Y	Hacker News new \| ask \| show \| jobs


	by kazinator 3950 days ago
	Most 404 accesses are from people probing a server for common URL's belonging to vulnerable web applications. Thus my 404 page is a honeypot, and too many 404 accesses in a short period results in an automatic IP ban.

4 comments

3pt14159 3950 days ago

I would reconsider this approach that you have. I run web crawlers for fun and profit and there are several pages that you can assume a website might have, like robots.txt, humans.txt, sitemap.xml, sitemaps/sitemap-index.xml, blog.example.com, blog, etc.

If someone is trying to get to admin.php, sure, ban them. Or if they are not following robots.txt. But sitemaps are not reliable enough sometimes and not all crawlers are meanies.

link

kazinator 3950 days ago

> I run web crawlers for fun and profit

Not my fun and profit, though.

link

bkmartin 3950 days ago

You don't know that. He could be running a crawler that builds a service that ends up sending you very valuable traffic... Or you could be right... Not really enough info though.

link

kazinator 3950 days ago

There is plenty of info, namely that the service doesn't exist now, and that we can recognize and allow its crawler if it ever becomes successful.

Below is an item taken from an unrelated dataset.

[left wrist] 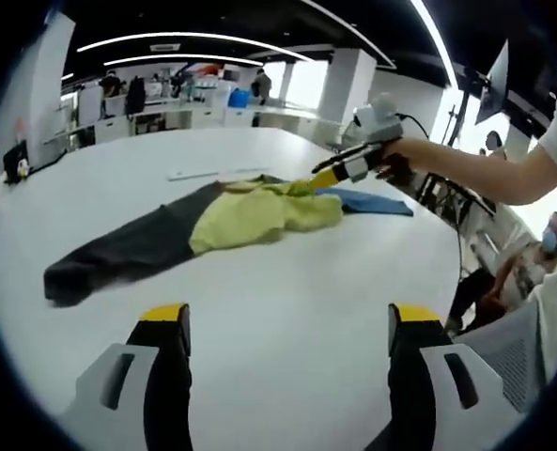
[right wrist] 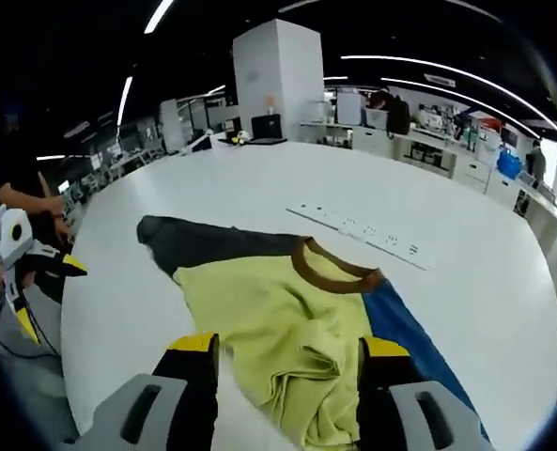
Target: Fold the garment on the visible template until the final outline fits inside the template.
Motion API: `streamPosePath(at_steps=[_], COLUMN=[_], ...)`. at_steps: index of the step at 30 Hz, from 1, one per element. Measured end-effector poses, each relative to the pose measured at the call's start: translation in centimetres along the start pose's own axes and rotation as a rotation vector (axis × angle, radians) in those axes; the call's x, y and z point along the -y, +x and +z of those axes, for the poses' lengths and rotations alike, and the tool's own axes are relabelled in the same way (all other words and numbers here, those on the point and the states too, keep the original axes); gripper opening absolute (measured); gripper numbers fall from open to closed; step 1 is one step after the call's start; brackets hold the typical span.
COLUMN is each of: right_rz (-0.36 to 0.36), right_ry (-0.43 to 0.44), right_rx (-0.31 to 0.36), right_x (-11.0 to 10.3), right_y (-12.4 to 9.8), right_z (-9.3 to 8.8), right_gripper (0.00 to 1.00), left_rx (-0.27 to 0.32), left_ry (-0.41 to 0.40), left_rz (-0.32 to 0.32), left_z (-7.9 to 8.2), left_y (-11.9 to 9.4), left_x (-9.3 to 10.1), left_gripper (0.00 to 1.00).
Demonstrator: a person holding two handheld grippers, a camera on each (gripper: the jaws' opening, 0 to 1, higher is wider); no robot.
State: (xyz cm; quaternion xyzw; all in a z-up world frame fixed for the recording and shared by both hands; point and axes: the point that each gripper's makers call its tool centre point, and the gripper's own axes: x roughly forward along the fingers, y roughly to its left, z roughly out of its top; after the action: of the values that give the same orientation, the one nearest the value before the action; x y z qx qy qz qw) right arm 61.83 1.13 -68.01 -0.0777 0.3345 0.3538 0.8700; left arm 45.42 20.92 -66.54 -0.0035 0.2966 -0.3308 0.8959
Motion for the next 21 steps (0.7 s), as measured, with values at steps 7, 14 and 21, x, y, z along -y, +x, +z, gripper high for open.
streamPosePath(at_steps=[7, 14, 21], right_rz=[0.019, 0.05, 0.061], right_ry=[0.001, 0.014, 0.031], right_rx=[-0.027, -0.039, -0.072], right_x=[-1.3, -2.8, -3.4], right_y=[-1.9, -3.2, -3.3], right_z=[-2.1, -4.2, -6.4], right_gripper=[0.56, 0.5, 0.44], left_rx=[0.004, 0.02, 0.027], left_ry=[-0.002, -0.022, 0.006], left_rz=[-0.018, -0.025, -0.059], left_z=[0.7, 1.6, 2.5], left_y=[1.2, 2.8, 4.3], left_x=[0.4, 0.9, 2.0], left_gripper=[0.79, 0.75, 0.71])
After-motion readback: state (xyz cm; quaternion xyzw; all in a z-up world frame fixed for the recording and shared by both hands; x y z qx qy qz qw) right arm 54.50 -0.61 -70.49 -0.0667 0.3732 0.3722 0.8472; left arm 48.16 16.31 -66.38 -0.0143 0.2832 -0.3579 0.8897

It just doesn't make sense to allow every tom, dick and harry's crawler on the promise of some future benefit. That's like delivering and opening every spam e-mail in case there is a nugget in there.

The idea of saying yes to everything is comically explored by Jim Carey in the film:

https://en.wikipedia.org/wiki/Yes_Man_%28film%29

link

3pt14159 3950 days ago

Hey man if I'm following your robots.txt it's all good right? You have the power to only allow the people that give you benefit:

    User-agent: *
    Disallow: /
    User-agent: Googlebot
    Allow: /
    User-agent: Slurp
    Allow: /
    User-Agent: bingbot
    Allow: /

link

kazinator 3950 days ago

robots.txt is widely ignored. User-agent fields are faked out to make robots look like Firefox on Windows.

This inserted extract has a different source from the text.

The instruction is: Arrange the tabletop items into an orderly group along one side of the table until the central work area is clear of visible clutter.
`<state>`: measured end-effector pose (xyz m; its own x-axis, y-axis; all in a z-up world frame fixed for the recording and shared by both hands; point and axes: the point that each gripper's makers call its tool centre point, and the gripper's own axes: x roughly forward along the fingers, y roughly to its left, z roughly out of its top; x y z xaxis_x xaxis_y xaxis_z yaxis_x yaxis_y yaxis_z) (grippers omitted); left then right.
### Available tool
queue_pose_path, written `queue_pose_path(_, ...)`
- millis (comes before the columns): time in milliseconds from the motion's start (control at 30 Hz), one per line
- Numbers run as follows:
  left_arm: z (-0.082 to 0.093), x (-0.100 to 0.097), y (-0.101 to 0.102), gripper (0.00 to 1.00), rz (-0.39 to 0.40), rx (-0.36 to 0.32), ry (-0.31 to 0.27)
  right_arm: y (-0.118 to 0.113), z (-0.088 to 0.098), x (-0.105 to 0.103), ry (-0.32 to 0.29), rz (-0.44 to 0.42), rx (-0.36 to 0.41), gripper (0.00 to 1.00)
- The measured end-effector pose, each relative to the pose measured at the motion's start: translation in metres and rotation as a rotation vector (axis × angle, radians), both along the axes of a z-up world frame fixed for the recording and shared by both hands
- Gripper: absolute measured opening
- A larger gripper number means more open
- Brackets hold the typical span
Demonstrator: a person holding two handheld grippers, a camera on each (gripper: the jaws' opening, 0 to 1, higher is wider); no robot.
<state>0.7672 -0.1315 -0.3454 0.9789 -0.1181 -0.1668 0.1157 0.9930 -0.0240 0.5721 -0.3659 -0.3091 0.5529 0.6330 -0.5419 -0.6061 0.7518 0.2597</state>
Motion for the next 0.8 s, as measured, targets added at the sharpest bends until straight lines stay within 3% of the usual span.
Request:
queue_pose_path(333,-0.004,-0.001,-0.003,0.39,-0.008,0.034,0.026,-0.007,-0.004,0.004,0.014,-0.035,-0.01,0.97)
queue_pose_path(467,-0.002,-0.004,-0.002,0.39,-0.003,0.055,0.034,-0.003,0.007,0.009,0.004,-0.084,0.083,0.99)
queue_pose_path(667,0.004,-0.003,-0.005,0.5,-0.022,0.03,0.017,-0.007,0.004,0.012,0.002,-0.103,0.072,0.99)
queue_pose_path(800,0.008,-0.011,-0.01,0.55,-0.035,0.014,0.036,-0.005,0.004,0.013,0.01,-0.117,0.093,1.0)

Anyone can make a crawler and then have it report as Googlebot. That doesn't even violate the robots.txt; it says, if your name is Googlebot, you're allowed.

Blocking crap requires cunning: code that looks for suspicious access patterns and responds.

A genuine Googlebot should be operating from a Google domain. If we reverse the client IP of a Googlebot request, we get something in the ".googlebot.com" domain.

link

3pt14159 3949 days ago

I'm just saying: don't guilt me if I'm following robots.txt.

link

kkl 3950 days ago

A somewhat-related honeypot that I have seen:

Include a directory "visiting-this-will-ban-you" in your robots.txt that IP bans whomever visits it.

link

dogma1138 3950 days ago

Really depends on the site from what I've seen on large sites that went through 10 years or so of revisions and redesigns that vast majority of 404's come from broken links in the site it self.

Heck when MSFT redesigned technet/MSDN half of the links were dead allot of the Google results for legacy products will still lead you to a 404 page on technet...

link

taf2 3950 days ago

Just be sure it's not an ip that many legit users are passing through ... Like in the days when dial up aol users would all pass through the same IP.

link

kazinator 3950 days ago

All dial-up users being on the same IP would be tremendously convenient on the SMTP defense front, on the other hand.

link